L'obiettivo di uno studio da Gabriel et al. sia per analizzare i meccanismi cellulari e molecolari della neurale mantenimento delle cellule staminali durante lo sviluppo cerebrale. Per fare questo, uno studio meccanicistico è stato effettuato analizzando le cellule progenitrici neurali (NPC) in organoidi cervello 3D derivate da un paziente microcefalia ^4. Questo paziente portava una mutazione in CPAP, una proteina conservata centrosomica richiesto per la biogenesi centrosome ^5. Una crisi ipoglicemica ampiamente accettatatesi è che microcefalia è il risultato di una deplezione del pool NPC, e questo potrebbe essere dovuto sia a morte cellulare o alla differenziazione precoce ^{1, 6, 7, 8, 9.}

Analizzando le zone ventricolari (VZS) di organoidi cerebrali microcefalia, è stato dimostrato che un numero significativo di NPC subisce divisione cellulare asimmetrica, a differenza organoidi cerebrali derivate da un donatore sano ^4. Ampie analisi microscopiche e biochimiche del cervello organoidi microcefalia hanno rivelato un ruolo inaspettato per CPAP in tempo utile lo smontaggio cilia ^4. Specificamente, CPAP mutato è associato ritardato smontaggio cilium e ritardata ciclo cellulare rientro, porta alla differenziazione precoce di NPC ^4. Questi risultati suggeriscono un ruolo per cilia in microcefalia e THcoinvolgimento EIR durante la neurogenesi e le dimensioni del cervello di controllo ^10.

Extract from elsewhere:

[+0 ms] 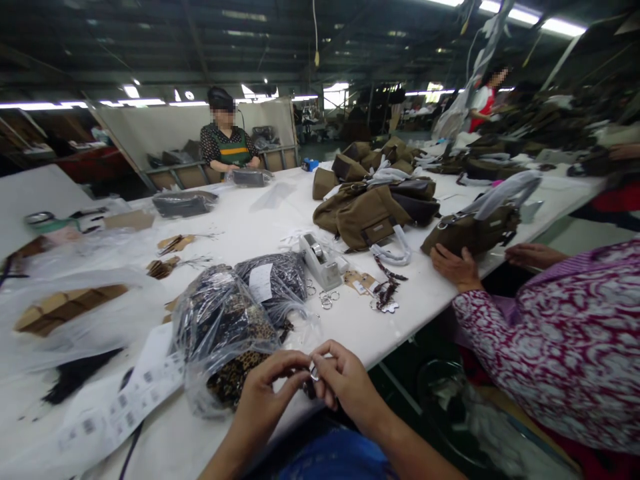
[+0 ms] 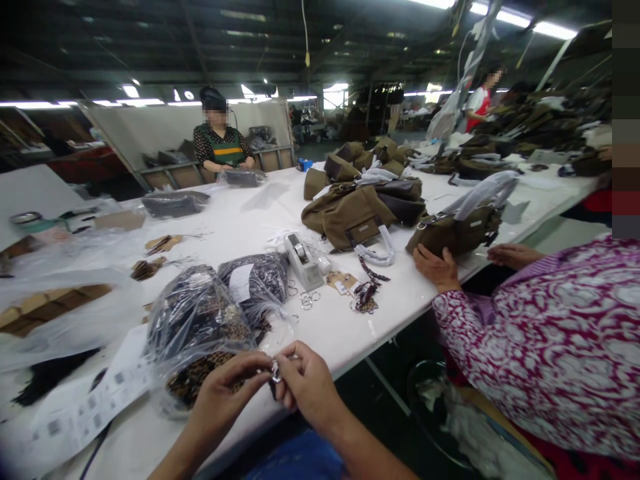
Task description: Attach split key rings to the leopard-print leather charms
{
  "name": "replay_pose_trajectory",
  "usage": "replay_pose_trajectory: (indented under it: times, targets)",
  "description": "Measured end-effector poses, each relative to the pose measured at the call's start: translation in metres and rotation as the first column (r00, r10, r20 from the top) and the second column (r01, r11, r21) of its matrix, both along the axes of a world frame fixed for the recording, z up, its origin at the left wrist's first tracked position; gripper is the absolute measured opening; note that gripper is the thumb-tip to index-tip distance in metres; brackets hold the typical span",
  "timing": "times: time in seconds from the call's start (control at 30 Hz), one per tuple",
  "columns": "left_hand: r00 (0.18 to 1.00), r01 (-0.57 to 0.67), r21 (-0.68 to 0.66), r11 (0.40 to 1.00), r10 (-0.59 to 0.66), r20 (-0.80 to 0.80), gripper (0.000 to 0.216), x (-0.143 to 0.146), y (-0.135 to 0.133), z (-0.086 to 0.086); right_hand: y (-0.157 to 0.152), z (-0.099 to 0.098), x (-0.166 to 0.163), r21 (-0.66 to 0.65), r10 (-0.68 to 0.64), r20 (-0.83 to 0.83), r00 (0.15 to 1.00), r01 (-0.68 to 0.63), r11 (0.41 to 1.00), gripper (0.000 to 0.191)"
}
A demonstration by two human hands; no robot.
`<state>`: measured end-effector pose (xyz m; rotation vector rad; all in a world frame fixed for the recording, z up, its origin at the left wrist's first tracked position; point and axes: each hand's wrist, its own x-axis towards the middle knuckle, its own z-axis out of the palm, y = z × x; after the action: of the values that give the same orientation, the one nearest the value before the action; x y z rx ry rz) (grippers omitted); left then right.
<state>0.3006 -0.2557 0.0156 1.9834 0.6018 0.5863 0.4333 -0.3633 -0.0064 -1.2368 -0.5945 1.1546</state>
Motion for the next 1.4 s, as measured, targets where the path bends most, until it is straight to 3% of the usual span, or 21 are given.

La prima parte di questo protocollo è una descrizione di un metodo in tre fasi per generare organoidi cerebrali omogenei. Come accennato prima, il protocollo Lancaster originale è stato adattato e modificato per soddisfare il nostro scopo ^1. In primo luogo, iPSCs umani sono coltivate in una condizione priva di alimentazione definita sulla matrice Engelbreth-Holm-Swarm (EHS). Questo passaggio evita le variazioni di colture di cellule staminali pluripotenti alimentatore-dipendente. In questo protocollo, l'induzione della differenziazione neurale per formare epitelio neurale parte direttamente dal iPSCs. Saltando la fase di formazione del corpo embrioide (EB), i neurali procede differenziazione in maniera più controllata e diretta. Questo approccio limita la formazione spontanea e non orientato di altri strati di cellule germinali, come mesoderma e endoderma. Applicando questo protocollo, neurosfere contenenti rosette neurali possono essere raccolte il giorno 5 per EHS matrice incorporamento e coltura in sospensione stazionario. Il mezzo organoide utilizzato per il terzo gradino del nostro protocollo è completato con dorsomorphin e SB431542. Dorsomorphin è un inibitore della piccola molecola di proteina morfogenica ossea (BMP), e inibisce la SB431542 / activin / via di segnalazione nodale TGFp. La combinazione di questi fattori potrebbe promuovere la differenziazione neuronale più efficiente rispetto all'acido retinoico solo ^{11, 12, 13, 14.}

Complessivamente, queste modifiche consentono la generazione riproducibile di organoidi cerebrali, con variazioni minime attraverso organoidi. È importante sottolineare che questo metodo è stato applicato per generare robusto organoidi cerebrali microcefalia da iPSCs paziente, che portano le mutazioni nei geni che influiscono centrosomi e dinamiche del ciclo cellulare.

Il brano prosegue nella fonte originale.